According to Ibec, the cumulative effects could potentially add 25% to labour costs over the next three years, on top of regular pay increases driven by productivity and the economic backdrop.
Add to this the fact that around 60,000 businesses collectively owe just shy of €1.9 billion to Revenue in warehoused pandemic-era taxes and you soon begin to see the nexus of the problem.
Today the Government attempted to stem the rising discontent about the situation by announcing a new €250m Increased Cost of Business Scheme in the Budget.
It will give up to 131,000 small and medium sized enterprises who pay €20,000 or less in commercial rates up to 50% back in a payment next year.
The aim is to make its delivery simple - far simpler than the Temporary Business Energy Support Scheme - which ended up being ignored by many due to the administration involved.
Ibec says while it is a move in the right direction, €250m won't go far across the many sectors, particularly as those costs get embedded in the system.
But the Irish Small and Medium Sized Enterprises organisation has already pointed out that what its giving with one hand, the Government is taking away with the other, through the 12% increase in the minimum wage to €12.70 also announced today.
It says the Increased Cost of Business Scheme will provide average payments of €1,923 per business, which is €1,305 below the increase a minimum wage worker will be entitled to each year.
Another business cost coming down the line as a result of the Budget, which won't be welcome, will be the 0.1% increase in PRSI next October.
Pre-budget leaks had suggested that the Government was looking at potentially increasing PRSI.
It is more or less universally recognised that social insurance contributions will have to increase in the coming years to pay for the projected cost of an ageing population.
But businesses would prefer it was employees themselves and perhaps the Government which would take the bulk of the hit.
Government sources have tried to dress up the fact that the first increase will not now be implemented until October next year and will only be 0.1% as a demonstration of its pro-enterprise credentials.
But businesses are smart enough to recognise this is the thin end of the wedge and as the State is forced to up its provision for future pension costs, further larger increases in PRSI will only follow.
More positively received though have been the various measures announced to encourage investment in startups and to reward entrepreneurs and investors for being brave.
The startup community has long argued that Ireland's policies and measures do not provide enough support to those who want to start and scale a firm.
Today Scale Ireland described the Budget announcements around the R&D tax credit, capital gains for angel investors, the Employment Investment Incentive Scheme and Key Employee Engagement Programme as a "big boost for Irish start-up and scaling companies."
Elsewhere, the increase in the VAT registration thresholds will also be seen as a good thing, as will the continuation and increased cap in the Section 481 Film Tax Credit for a sector that is thriving on the back of the tax break.
But the failure of the Government to entertain calls from the tourism and hospitality sector for restore the 9% reduced VAT has left that sector dissatisfied.

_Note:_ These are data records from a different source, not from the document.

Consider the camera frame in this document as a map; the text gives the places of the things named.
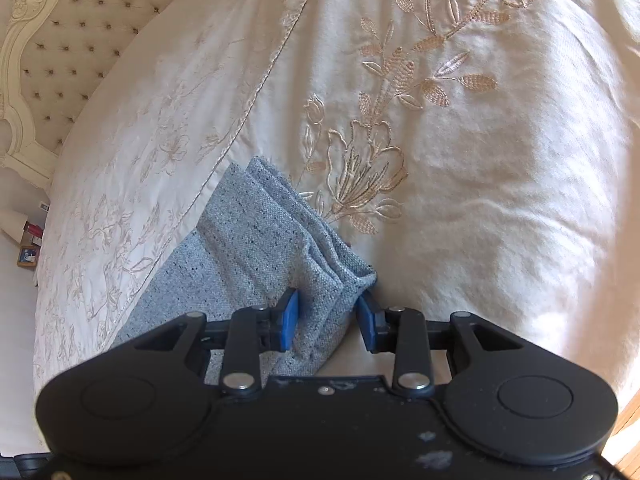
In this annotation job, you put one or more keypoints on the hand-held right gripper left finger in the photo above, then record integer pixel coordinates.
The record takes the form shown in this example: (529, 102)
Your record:
(289, 322)

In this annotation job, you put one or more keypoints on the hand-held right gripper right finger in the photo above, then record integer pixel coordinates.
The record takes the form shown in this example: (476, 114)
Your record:
(365, 325)

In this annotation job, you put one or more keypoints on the light blue speckled pants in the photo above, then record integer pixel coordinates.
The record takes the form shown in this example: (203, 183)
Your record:
(250, 240)

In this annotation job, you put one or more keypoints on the cream embroidered bedspread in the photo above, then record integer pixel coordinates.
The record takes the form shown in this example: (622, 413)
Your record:
(475, 185)

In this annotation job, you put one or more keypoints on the red bottle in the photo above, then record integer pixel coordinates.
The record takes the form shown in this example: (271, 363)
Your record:
(34, 230)

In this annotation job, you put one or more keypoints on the white table lamp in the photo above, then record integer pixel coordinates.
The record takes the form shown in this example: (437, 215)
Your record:
(11, 222)

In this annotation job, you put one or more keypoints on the cream tufted headboard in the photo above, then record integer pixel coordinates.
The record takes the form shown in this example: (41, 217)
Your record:
(85, 25)

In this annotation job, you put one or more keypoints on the wooden photo frame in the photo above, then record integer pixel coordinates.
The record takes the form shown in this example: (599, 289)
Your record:
(29, 256)

While though they won't be surprised by it, the three main Irish banks equally won't be happy with the more than doubling of the banking levy from €87m to €200m next year.

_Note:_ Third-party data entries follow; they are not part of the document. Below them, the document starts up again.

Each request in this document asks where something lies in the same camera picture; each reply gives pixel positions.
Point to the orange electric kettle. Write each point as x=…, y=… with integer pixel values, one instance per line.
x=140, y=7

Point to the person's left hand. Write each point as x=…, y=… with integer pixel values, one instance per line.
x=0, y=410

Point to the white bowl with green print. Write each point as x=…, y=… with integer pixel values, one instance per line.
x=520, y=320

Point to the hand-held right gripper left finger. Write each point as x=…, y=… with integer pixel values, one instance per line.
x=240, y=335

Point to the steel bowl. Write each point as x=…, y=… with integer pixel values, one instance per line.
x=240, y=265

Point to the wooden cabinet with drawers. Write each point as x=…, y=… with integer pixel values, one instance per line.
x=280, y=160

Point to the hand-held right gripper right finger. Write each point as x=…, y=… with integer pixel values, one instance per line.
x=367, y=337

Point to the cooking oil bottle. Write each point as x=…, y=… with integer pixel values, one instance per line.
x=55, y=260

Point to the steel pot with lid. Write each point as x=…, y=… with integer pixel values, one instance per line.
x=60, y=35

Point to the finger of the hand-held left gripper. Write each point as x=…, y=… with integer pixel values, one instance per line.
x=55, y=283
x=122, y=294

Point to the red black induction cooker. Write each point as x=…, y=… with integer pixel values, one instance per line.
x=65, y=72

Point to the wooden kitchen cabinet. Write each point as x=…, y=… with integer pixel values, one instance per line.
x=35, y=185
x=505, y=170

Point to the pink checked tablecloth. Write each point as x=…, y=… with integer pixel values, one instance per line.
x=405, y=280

The industry's argument is that the banking landscape has changed significantly since the levy was introduced, with the number of retail banks here decreasing from 12 to five, two of which are also exiting the Irish market.
Banking and Payments Federation Ireland also points to the Government strategy to return the banks to private ownership, having recovered 94% of its original investment during the financial crash bailouts.
"The arbitrary nature of the increase in the levy introduced in today's budget risks Ireland’s reputation as a stable, consistent and transparent tax regime," it said.
And so, in keeping with budgets before it, Budget 2024 seems to offer a little for most in the business sector.
But has certainly not garnered universal approval from all.